Directions for this task:
Which lines of the data contain the string "left"? Copy every one.

Supplied data:
[Start of Attachment]
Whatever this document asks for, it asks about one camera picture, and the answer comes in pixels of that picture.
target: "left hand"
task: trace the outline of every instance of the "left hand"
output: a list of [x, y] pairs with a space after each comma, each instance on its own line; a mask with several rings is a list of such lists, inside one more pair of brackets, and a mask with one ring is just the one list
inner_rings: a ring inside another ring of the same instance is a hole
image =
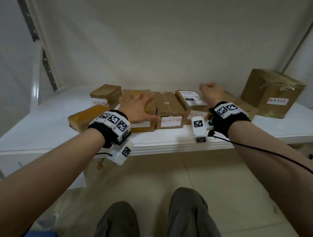
[[142, 93], [135, 95], [133, 98], [122, 98], [120, 97], [119, 111], [123, 112], [130, 123], [141, 123], [145, 121], [157, 121], [161, 117], [158, 115], [149, 115], [144, 109], [146, 104], [151, 101], [154, 94], [151, 96], [142, 96]]

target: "hand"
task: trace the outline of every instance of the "hand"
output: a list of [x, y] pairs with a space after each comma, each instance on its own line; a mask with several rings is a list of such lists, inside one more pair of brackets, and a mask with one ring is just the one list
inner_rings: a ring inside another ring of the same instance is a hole
[[199, 89], [209, 108], [213, 108], [223, 99], [224, 91], [214, 82], [201, 84]]
[[154, 94], [151, 96], [142, 96], [142, 93], [135, 95], [133, 98], [120, 97], [119, 111], [123, 112], [130, 123], [141, 123], [145, 121], [157, 121], [161, 117], [158, 115], [149, 115], [144, 109], [146, 104], [151, 101]]

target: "white plastic device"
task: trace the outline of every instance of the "white plastic device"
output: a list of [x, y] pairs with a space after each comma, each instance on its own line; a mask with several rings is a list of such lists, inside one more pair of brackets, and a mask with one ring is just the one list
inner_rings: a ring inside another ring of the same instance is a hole
[[128, 158], [133, 148], [134, 148], [134, 144], [129, 139], [127, 139], [120, 146], [114, 144], [109, 149], [101, 148], [101, 150], [98, 152], [98, 154], [94, 158], [95, 159], [106, 158], [110, 161], [113, 161], [117, 165], [122, 165]]
[[193, 117], [191, 126], [195, 143], [207, 142], [209, 130], [214, 129], [214, 126], [209, 124], [209, 120], [204, 120], [202, 116]]

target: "printed label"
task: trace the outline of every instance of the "printed label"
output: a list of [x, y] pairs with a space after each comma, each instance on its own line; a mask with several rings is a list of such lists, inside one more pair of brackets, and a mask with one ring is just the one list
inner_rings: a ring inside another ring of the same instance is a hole
[[188, 115], [187, 119], [192, 119], [193, 117], [196, 117], [196, 116], [202, 116], [205, 118], [207, 115], [208, 115], [207, 112], [192, 110], [190, 111], [190, 114]]
[[96, 104], [101, 104], [104, 105], [106, 107], [109, 107], [109, 103], [106, 99], [98, 99], [98, 98], [91, 98], [92, 99], [92, 106], [96, 105]]
[[277, 104], [277, 105], [286, 105], [288, 103], [289, 99], [283, 99], [283, 98], [269, 98], [267, 101], [267, 104]]
[[132, 128], [148, 128], [150, 127], [150, 121], [138, 123], [138, 124], [131, 124]]
[[180, 126], [182, 116], [162, 117], [161, 127], [175, 127]]
[[179, 91], [182, 96], [185, 98], [187, 103], [191, 106], [194, 105], [207, 105], [207, 103], [201, 99], [201, 97], [198, 95], [195, 91]]

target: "right hand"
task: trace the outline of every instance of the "right hand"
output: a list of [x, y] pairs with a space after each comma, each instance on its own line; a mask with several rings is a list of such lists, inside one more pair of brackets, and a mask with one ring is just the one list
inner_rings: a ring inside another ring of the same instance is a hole
[[215, 82], [201, 84], [199, 89], [209, 108], [213, 108], [223, 99], [224, 91]]
[End of Attachment]
Written reply:
target: "left hand"
task: trace the outline of every instance of the "left hand"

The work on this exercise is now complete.